Published online by Cambridge University Press: 31 August 2018
Money is dangerous, beyond calculation, a destroyer as well as a builder of social ties, aleatory in its origins and effects. (Jane Guyer, Marginal Gains 2004: 11)
In sub-Saharan Africa in the last decade or so ‘bottom-of-the-pyramid’ (BoP) or ‘bottom billion capitalism’ has taken off. So has the associated scholarship (see for example Cross and Street 2009; Dolan and Roll 2013; Blowfield and Dolan 2014). The literature spans two distinct sets of disciplines: economics, business and development studies, on one hand, keen to think about the global margins as sites of new opportunity, and those disciplines in the interpretive social sciences and humanities, on the other, that see a new market logic at work on the global limits and about which there is some significant scepticism. In the main, the extension of micro-finance and the creation of new consumer markets aim at the inclusion of populations previously presumed extrinsic to capital. If in the past the poorest and most vulnerable were the subjects of ‘Third World’ development, they are now understood as capable of unleashing entrepreneurial potential that will bring about economic development as a consequence of sound business practice at the bottom (see for example Hart 2005; London 2009; cf.

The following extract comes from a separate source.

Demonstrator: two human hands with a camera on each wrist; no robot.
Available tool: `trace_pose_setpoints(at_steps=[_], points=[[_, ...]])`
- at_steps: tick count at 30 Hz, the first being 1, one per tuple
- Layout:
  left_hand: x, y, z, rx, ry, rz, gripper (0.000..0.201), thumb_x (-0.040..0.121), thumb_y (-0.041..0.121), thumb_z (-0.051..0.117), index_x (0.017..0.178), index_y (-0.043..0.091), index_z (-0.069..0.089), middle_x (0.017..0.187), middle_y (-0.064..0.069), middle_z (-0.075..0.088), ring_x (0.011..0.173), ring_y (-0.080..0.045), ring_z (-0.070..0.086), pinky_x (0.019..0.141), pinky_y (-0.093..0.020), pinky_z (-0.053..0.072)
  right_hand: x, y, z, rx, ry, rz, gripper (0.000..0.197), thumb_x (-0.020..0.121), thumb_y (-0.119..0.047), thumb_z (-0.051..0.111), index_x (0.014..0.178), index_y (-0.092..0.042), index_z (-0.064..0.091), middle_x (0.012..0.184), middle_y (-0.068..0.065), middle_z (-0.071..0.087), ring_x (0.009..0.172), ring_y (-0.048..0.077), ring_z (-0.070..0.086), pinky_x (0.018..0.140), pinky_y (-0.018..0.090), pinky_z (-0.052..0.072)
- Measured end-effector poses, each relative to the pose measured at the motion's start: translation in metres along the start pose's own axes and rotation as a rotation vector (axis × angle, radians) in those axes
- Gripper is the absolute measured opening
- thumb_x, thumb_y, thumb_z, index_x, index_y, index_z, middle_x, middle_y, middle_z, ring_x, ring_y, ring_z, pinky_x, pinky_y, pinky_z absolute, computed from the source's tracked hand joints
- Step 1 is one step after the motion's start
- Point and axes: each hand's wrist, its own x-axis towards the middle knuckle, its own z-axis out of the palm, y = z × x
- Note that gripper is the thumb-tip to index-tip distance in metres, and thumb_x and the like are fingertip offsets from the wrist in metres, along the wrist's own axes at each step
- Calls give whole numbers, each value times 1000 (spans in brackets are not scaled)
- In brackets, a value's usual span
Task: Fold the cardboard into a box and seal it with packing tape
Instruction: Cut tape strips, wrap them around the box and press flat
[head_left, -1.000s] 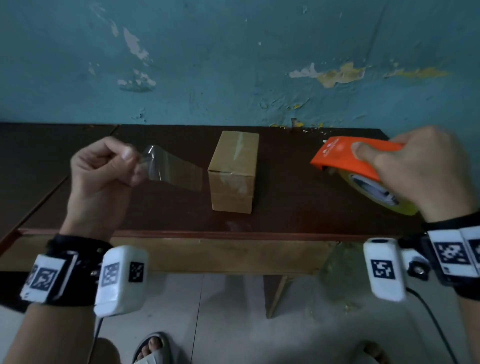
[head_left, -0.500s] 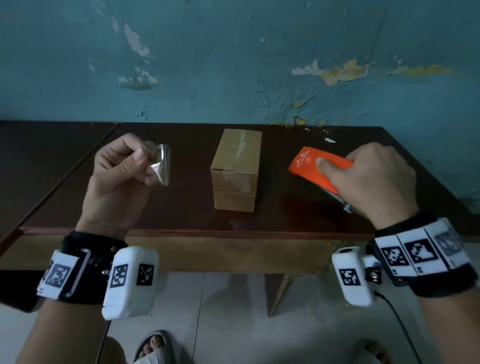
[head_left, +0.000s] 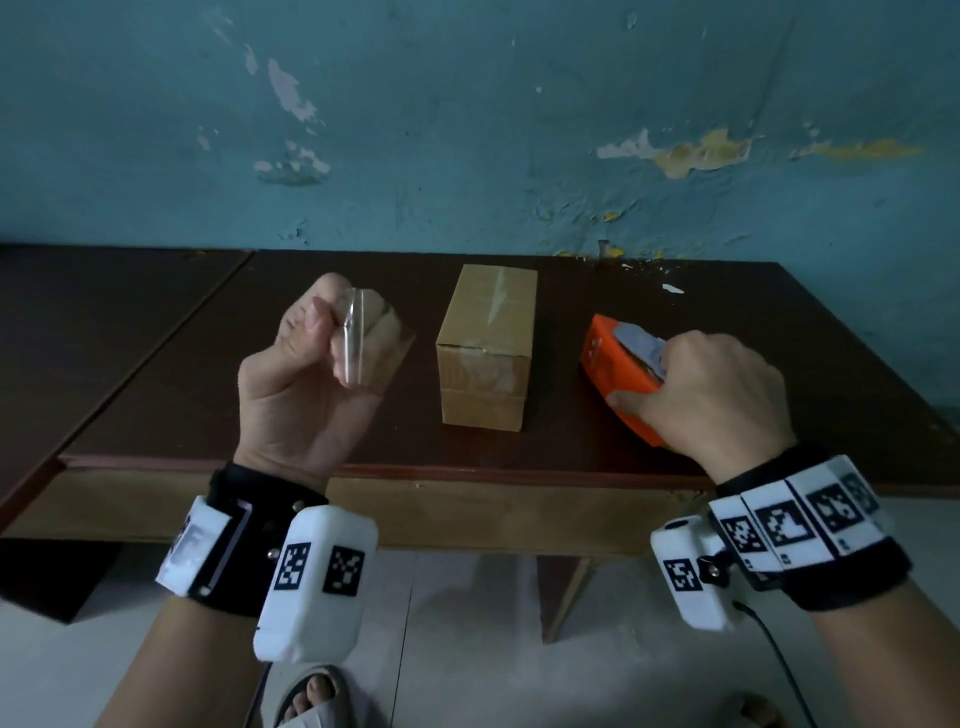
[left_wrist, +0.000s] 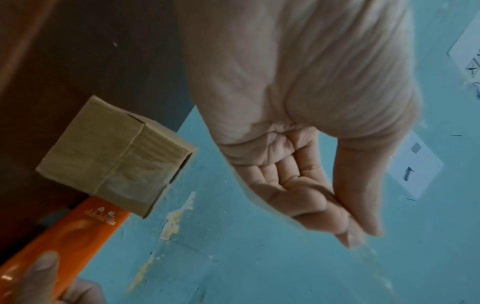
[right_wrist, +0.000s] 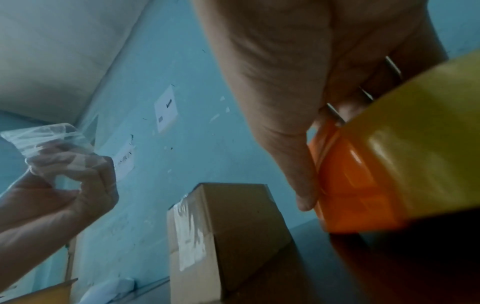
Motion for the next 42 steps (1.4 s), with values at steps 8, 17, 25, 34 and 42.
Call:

Roy 2010). Rather than ‘uplifting’ the poor, the new economics of ‘bottom billion capitalism’ casts the poor as ‘stakeholders’ and ‘change agents’ eager to use commercial acumen as a means to self-empowerment. Yet, predictably, the spread of BoP schemes also involves the spread of new technologies of ‘capture’ (Deleuze and Guattari 1987) that not only formalize previously informal modes of livelihood, but also routinely produce new relations of subjectivation (Elyachar 2005; also see Lazzarato 2011). Such technologies not only presume knowledge of the poor, they also derive from such knowledge the means to new modes of governance over marginal and vulnerable populations.
My focus in this chapter is on South Africa and the forms of financial inclusion ostensibly afforded by the rise of ‘bottom-of-the-pyramid’ efforts there. As such, financial inclusion bears specific consideration in the face of South Africa's transition to democracy and embrace of neoliberalism.